I’m with a tour group on a hot September afternoon, and we hold onto our hats and brace ourselves as the boat tears through the water at 40 miles per hour, past invasive water hyacinth, tules, fishermen, houseboats, farmland and cattle. The Delta accumulates water from California’s largest watershed and acts as the hub of the state’s water supply system, linking water from the north to the two biggest water projects, which play a major role in sustaining the world’s sixth largest economy and much of its industry, agriculture and 39 million people.
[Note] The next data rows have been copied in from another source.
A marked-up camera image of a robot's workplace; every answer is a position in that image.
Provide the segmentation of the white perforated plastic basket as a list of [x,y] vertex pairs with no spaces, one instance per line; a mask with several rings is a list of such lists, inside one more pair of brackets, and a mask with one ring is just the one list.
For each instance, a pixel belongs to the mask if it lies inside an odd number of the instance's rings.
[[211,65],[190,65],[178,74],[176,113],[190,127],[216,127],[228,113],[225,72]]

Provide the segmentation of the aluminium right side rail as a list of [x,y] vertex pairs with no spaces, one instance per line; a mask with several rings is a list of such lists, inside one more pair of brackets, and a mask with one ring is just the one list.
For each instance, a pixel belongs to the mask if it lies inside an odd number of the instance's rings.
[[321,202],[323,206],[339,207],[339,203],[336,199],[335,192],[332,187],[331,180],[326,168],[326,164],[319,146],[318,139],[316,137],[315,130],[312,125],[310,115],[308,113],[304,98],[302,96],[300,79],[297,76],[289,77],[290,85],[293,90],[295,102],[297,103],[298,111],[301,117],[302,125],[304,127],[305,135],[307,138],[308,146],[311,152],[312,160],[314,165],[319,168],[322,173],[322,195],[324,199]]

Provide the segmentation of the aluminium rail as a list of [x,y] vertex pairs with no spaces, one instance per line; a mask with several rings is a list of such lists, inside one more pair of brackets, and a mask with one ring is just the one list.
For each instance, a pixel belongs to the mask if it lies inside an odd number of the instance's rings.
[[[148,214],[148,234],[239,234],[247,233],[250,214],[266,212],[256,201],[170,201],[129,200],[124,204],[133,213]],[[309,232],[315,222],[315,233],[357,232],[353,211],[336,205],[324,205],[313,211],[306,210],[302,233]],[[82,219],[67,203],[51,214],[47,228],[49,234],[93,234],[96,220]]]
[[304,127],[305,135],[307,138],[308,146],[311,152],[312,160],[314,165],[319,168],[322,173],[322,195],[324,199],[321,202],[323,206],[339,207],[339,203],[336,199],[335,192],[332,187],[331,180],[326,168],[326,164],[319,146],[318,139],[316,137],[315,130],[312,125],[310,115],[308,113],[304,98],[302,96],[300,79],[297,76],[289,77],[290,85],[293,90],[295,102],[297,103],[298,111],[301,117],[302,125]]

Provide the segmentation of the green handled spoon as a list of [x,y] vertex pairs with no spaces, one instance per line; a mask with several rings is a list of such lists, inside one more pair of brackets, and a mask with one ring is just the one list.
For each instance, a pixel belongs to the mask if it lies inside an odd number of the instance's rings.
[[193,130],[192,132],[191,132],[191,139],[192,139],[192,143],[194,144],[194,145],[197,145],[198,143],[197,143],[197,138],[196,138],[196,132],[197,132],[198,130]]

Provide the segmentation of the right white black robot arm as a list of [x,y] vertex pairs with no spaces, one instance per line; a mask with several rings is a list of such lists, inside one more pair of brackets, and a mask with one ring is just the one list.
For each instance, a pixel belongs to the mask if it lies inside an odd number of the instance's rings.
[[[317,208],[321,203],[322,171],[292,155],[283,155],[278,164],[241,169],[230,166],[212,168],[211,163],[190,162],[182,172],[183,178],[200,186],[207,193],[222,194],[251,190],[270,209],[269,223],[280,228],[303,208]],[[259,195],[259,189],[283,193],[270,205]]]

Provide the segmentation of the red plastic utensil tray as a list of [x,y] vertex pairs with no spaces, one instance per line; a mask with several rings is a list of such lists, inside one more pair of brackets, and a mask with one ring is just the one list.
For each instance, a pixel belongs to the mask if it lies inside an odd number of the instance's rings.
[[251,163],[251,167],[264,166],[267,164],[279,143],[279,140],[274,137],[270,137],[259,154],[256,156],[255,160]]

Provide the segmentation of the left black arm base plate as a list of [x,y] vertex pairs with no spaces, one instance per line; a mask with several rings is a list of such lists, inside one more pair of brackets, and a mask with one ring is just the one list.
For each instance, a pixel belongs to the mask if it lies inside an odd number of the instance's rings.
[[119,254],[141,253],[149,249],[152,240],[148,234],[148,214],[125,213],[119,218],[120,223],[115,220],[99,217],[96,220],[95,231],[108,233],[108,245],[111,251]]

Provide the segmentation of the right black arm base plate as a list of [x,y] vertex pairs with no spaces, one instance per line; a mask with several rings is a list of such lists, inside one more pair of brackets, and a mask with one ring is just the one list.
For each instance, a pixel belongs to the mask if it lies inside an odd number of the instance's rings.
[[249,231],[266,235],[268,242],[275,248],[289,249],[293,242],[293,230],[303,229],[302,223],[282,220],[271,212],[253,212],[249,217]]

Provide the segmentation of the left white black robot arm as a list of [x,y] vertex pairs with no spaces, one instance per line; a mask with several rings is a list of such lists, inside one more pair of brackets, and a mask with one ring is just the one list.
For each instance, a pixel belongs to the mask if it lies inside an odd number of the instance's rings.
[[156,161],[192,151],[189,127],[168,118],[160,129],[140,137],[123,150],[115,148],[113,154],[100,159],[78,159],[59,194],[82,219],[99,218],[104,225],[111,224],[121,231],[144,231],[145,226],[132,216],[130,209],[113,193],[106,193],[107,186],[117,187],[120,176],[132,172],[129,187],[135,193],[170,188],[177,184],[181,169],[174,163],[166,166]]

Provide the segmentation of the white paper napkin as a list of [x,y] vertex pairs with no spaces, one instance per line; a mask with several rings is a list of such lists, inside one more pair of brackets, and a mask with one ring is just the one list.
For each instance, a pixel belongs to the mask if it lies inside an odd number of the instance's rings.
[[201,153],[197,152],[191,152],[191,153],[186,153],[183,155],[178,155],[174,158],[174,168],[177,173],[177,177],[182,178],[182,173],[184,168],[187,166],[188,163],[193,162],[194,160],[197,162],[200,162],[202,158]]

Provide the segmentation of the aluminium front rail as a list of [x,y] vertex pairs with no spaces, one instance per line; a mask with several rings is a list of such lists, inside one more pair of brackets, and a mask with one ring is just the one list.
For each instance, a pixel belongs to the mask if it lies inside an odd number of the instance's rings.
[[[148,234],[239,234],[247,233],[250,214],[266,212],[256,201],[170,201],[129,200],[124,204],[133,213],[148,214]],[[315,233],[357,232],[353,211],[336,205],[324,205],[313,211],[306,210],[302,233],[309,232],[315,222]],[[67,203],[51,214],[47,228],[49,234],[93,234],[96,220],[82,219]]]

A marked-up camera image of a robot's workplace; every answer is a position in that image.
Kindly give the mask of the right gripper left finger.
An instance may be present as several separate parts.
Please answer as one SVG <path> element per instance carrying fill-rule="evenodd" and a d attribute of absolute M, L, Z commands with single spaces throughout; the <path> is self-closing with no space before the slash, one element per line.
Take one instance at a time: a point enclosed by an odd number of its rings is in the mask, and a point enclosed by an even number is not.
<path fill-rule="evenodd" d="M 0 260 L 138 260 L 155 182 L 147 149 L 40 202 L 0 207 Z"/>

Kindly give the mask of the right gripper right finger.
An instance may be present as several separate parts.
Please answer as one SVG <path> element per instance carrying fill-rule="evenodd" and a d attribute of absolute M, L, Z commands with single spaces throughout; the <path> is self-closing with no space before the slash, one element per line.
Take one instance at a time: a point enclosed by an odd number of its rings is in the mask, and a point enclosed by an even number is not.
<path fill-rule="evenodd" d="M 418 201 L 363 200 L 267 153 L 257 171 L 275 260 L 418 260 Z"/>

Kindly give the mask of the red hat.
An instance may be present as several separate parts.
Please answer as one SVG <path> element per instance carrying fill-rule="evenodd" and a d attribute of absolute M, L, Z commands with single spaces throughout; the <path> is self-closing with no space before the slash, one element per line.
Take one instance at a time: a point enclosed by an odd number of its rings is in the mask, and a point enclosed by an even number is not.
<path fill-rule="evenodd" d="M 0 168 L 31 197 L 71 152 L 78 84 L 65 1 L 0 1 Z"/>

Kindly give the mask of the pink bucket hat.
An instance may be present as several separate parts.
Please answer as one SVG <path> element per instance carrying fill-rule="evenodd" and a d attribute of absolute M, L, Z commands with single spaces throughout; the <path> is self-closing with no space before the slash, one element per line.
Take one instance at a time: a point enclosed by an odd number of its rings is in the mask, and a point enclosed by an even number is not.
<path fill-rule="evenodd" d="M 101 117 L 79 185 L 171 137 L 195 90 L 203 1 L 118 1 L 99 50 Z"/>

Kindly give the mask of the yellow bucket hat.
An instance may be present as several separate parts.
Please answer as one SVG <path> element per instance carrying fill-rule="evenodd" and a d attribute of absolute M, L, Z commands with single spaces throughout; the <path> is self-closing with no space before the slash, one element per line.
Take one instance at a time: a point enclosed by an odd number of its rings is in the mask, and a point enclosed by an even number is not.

But the Delta exists under unrelenting pressure: from land-use change, population growth, nutrient pollution from wastewater treatment plants, earthquakes, agriculture, sea-level rise and more. Even with money, there’s no silver bullet to fix this ecosystem — but there are plenty of battling sides. “It’s like a game of chicken,” Lund says. “How do you break a game of chicken?”
Was it Mark Twain who proclaimed, “Whiskey is for drinking; water is for fighting over”? When it comes to this natural resource, our state is rife with conflict. And, perhaps, in the Sacramento region, open to resolution. While the state is all-consumed with water wars, the region’s efforts toward collaboration are easy to overlook. The best example is the landmark Water Forum Agreement, which 22 water agencies from Sacramento, El Dorado and Placer counties signed in 2000 to balance the environmental and human needs of the lower American River.
Now, water agencies have joined together again to launch the River Arc Project. Proponents say the project has the potential for a groundbreaking impact. It would help recharge groundwater through a management practice called “conjunctive use.” It would also allow for ongoing growth by creating an additional source of water to lessen demand on the lower American River and Folsom Lake, which already provide drinking water to 1 million residents, says Andy Fecko, director of resource development at Placer County Water Agency. “What’s unique about our region is we’re doing this before we have a crisis.”